EXERCISE PROMPT:
Search the data for the word "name". Reproduce every line where it is found.
EXERCISE MATERIALS START
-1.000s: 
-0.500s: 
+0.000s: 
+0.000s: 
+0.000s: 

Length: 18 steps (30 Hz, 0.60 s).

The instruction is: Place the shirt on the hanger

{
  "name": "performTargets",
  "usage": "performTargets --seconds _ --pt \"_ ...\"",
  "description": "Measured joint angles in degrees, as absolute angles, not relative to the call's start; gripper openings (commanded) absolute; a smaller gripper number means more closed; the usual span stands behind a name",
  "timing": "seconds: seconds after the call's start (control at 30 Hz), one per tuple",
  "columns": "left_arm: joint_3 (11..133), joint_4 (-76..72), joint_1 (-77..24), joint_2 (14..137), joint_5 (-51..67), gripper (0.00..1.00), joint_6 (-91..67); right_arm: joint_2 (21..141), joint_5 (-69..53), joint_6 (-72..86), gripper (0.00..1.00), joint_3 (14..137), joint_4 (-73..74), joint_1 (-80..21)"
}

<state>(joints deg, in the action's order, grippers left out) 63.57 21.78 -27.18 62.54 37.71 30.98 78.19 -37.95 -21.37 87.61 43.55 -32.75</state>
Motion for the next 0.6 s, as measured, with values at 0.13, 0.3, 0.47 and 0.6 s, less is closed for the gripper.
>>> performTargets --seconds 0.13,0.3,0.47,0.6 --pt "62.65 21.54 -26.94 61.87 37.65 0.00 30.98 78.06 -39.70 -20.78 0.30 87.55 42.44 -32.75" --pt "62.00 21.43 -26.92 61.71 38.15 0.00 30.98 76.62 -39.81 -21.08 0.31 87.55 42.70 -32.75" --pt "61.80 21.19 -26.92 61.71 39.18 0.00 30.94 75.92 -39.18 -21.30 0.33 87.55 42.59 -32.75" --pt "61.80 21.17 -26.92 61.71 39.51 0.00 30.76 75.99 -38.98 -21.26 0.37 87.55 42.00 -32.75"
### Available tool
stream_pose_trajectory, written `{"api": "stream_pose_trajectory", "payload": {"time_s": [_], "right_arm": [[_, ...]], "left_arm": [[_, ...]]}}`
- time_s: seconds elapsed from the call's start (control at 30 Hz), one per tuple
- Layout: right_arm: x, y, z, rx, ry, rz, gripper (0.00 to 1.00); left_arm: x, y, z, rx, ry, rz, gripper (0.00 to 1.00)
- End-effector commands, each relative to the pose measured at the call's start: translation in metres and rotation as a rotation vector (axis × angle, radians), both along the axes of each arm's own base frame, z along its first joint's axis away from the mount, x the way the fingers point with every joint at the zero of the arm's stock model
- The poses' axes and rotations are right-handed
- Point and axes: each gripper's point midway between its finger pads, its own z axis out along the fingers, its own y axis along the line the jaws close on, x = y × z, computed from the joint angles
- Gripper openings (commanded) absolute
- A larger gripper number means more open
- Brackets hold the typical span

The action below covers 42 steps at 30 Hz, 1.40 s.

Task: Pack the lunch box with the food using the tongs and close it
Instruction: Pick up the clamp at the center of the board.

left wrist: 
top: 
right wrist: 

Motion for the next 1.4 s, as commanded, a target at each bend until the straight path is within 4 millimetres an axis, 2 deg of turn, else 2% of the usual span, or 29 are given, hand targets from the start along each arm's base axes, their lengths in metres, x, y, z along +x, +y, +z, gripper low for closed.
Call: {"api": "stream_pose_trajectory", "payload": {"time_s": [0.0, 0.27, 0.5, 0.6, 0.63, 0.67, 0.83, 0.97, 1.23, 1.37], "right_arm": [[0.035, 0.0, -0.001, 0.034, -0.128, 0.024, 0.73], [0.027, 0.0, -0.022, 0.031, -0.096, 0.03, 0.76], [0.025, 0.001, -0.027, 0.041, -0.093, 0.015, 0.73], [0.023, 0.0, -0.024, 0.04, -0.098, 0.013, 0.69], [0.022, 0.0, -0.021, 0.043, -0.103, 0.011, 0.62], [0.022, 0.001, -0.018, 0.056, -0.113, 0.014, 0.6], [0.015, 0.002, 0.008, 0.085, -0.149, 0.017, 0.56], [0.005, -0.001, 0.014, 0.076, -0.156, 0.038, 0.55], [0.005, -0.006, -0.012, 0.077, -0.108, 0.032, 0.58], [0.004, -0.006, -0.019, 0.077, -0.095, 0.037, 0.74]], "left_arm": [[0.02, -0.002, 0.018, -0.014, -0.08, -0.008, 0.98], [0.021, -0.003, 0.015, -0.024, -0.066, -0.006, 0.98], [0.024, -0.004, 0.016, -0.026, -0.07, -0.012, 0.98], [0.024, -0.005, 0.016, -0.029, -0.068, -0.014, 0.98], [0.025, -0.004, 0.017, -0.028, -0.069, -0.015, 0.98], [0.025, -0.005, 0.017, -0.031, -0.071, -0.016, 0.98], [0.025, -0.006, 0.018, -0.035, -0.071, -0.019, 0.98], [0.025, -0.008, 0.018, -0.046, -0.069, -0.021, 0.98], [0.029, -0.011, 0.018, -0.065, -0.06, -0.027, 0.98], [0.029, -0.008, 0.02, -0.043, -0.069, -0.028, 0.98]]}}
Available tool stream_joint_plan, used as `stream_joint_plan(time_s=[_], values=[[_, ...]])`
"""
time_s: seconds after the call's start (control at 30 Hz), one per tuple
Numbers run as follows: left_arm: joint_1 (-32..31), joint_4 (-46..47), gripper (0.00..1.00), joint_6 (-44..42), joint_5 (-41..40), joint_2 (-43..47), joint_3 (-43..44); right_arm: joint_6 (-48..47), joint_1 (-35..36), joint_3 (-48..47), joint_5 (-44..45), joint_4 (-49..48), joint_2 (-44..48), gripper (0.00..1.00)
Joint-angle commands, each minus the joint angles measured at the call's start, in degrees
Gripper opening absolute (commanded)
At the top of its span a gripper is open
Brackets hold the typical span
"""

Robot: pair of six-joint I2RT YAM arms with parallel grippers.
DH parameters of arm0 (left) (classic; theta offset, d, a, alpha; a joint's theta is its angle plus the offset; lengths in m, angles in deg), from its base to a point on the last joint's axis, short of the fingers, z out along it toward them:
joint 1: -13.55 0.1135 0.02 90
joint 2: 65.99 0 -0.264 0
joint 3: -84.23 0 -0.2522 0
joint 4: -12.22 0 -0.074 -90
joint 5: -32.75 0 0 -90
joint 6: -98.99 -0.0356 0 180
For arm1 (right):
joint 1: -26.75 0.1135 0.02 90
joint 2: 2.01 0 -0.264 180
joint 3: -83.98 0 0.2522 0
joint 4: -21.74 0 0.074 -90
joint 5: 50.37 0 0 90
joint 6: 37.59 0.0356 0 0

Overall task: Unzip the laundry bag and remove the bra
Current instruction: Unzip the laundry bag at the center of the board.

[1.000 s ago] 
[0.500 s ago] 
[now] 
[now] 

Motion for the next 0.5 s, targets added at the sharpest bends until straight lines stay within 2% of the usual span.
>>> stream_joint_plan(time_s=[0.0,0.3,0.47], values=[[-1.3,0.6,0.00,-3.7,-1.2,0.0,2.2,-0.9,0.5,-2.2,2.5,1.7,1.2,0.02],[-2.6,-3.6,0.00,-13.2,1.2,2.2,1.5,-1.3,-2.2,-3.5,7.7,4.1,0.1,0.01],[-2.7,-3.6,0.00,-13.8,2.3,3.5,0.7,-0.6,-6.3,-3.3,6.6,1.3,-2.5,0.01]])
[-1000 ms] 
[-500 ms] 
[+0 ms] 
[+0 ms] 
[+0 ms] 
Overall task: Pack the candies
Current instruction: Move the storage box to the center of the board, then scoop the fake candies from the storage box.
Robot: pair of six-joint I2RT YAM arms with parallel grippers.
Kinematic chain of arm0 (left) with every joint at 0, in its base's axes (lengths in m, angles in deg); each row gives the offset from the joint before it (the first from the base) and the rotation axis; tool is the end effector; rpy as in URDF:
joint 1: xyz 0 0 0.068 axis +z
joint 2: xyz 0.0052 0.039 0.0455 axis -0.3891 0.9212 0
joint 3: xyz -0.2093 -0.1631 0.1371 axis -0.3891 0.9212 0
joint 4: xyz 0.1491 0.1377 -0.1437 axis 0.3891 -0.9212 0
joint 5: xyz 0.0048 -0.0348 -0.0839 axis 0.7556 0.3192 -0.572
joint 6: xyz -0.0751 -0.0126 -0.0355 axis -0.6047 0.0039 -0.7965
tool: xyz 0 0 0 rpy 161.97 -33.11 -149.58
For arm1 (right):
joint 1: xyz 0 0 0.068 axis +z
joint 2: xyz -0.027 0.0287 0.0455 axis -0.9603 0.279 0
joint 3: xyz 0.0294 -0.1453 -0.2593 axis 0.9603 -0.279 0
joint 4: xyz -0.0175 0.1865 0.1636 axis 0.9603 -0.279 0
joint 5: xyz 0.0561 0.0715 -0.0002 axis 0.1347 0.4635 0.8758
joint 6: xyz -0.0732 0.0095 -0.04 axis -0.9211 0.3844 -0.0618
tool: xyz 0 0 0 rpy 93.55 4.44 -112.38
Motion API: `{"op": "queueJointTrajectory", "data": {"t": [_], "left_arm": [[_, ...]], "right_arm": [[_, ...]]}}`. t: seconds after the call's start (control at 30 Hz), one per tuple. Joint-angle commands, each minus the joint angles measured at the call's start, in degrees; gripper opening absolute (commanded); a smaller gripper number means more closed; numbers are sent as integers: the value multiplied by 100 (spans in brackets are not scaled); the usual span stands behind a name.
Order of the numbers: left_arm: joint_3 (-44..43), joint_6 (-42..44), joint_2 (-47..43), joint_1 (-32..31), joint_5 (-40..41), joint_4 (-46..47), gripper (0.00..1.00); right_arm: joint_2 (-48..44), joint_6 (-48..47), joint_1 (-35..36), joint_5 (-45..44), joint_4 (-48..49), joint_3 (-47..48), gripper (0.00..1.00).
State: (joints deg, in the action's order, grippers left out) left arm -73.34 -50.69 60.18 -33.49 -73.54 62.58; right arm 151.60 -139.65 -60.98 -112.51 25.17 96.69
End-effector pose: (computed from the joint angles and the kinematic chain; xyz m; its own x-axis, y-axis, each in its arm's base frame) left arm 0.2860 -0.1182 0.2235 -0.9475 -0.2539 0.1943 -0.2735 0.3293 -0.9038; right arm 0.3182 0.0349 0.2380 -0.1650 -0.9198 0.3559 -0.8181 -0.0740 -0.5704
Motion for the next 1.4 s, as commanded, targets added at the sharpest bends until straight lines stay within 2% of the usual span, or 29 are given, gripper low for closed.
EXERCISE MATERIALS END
RESPONSE TO THIS TASK:
  "name": "performTargets",
  "description": "Measured joint angles in degrees, as absolute angles, not relative to the call's start; gripper openings (commanded) absolute; a smaller gripper number means more closed; the usual span stands behind a name",
Motion API: `{"op": "queueJointTrajectory", "data": {"t": [_], "left_arm": [[_, ...]], "right_arm": [[_, ...]]}}`. t: seconds after the call's start (control at 30 Hz), one per tuple. Joint-angle commands, each minus the joint angles measured at the call's start, in degrees; gripper opening absolute (commanded); a smaller gripper number means more closed; numbers are sent as integers: the value multiplied by 100 (spans in brackets are not scaled); the usual span stands behind a name.

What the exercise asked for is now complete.